Effective January 6, 2020, all employers in New York State are prohibited from asking about or relying on the salary history of an applicant or current employee to determine whether to make a job offer and/or a person’s starting salary.  While the statute does not define “applicant,” this follows an earlier 2017 ban, which prohibited all New York State government agencies and departments from requesting a salary history from prospective public employees until after an offer of employment is extended. 

This new law, which Governor Cuomo signed into effect on July 10, 2019, prohibits employers from asking for salary information as a condition: (1) to be interviewed; (2) of an offer of employment; (3) for a promotion; or (4) for continued employment.  Under the new law, employers are prohibited from seeking salary history information from an applicant’s previous employers when calling to verify references. 

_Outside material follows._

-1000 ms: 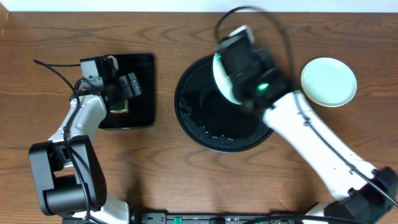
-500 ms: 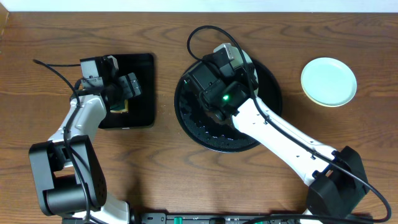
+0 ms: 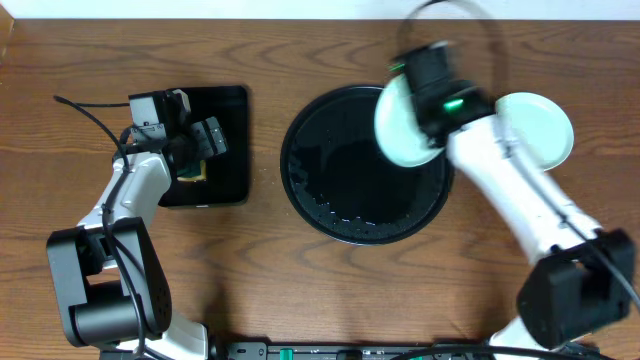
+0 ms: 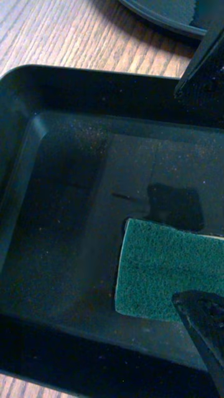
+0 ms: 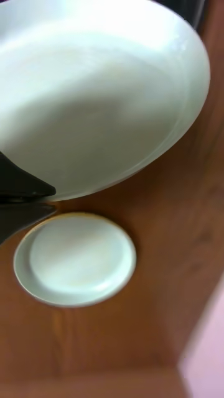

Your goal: Clean dirty plates on tray and stack at the side

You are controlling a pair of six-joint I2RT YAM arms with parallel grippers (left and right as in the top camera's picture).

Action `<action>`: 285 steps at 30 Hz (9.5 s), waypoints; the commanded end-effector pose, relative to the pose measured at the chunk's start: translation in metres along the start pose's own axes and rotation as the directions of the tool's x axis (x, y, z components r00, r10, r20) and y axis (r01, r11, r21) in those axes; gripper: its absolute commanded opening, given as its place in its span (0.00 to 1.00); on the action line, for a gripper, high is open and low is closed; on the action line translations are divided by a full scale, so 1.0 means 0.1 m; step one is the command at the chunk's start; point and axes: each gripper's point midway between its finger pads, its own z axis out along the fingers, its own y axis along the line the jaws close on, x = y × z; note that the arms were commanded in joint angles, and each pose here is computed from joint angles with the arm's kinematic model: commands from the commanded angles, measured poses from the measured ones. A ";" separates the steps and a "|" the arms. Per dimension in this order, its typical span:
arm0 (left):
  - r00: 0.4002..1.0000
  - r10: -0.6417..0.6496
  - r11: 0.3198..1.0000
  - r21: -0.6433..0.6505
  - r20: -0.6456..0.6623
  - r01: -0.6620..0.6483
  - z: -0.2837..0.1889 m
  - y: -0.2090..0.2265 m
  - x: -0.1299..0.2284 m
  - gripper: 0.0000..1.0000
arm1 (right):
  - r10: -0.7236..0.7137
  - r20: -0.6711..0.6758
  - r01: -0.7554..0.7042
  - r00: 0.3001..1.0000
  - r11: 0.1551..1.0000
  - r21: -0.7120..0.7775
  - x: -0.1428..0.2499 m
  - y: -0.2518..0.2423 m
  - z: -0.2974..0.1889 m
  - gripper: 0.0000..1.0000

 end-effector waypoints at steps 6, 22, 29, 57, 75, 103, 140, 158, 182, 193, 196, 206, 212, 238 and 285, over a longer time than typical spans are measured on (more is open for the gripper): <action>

While the new law does not prohibit employees from voluntarily disclosing their salary history or using same as a basis to negotiate a higher starting salary, once an employee discloses her salary history, the employer is permitted only to verify that information and can only do so after an offer of employment is extended.  In other words, even if an employee voluntarily discloses her salary history, an employer cannot deem such disclosure as a “waiver” by the employee and seek additional salary information that the prospective employee did not offer.  The law also prohibits employers from retaliating against any prospective employee based on her salary history or for refusing to voluntarily disclose her salary history information.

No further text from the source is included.